TASK DIRECTIONS. Within the listing below, locate all lines containing the word "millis". Copy each one.

RAW DATA below:

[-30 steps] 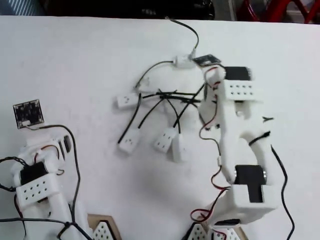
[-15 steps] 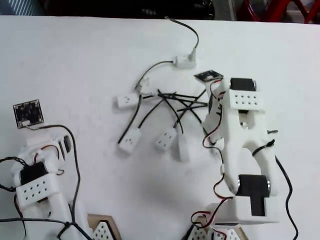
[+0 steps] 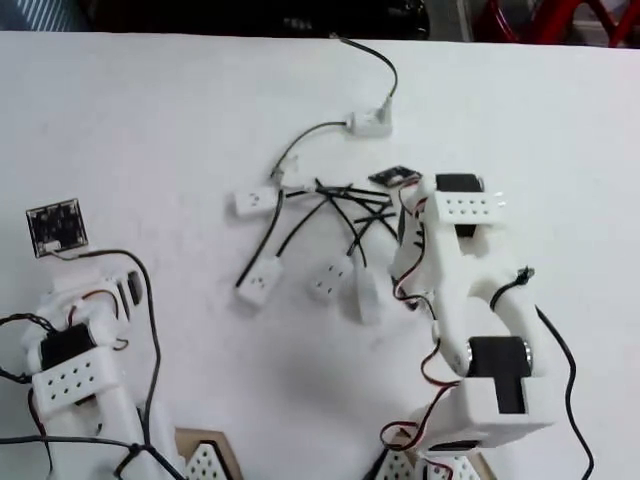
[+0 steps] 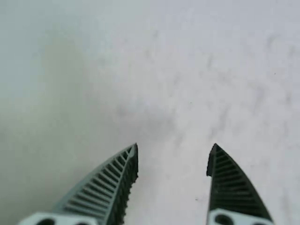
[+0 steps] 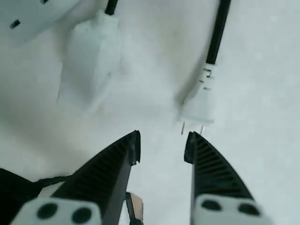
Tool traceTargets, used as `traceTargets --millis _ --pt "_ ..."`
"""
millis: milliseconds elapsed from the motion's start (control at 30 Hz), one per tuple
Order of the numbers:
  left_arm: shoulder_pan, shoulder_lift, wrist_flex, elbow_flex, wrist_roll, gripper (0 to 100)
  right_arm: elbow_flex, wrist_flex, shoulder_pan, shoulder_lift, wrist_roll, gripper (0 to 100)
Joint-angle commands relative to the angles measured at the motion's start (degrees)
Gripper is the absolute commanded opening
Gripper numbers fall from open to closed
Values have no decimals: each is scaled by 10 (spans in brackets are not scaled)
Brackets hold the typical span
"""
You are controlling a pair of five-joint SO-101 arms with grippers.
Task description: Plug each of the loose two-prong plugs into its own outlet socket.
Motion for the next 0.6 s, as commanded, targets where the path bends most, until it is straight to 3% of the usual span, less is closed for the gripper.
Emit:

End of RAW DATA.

ANSWER SECTION.
Tool traceTargets, used as `traceTargets --millis _ --pt "_ ..."`
millis: milliseconds elapsed from the motion's start (control at 30 Hz), one per tuple

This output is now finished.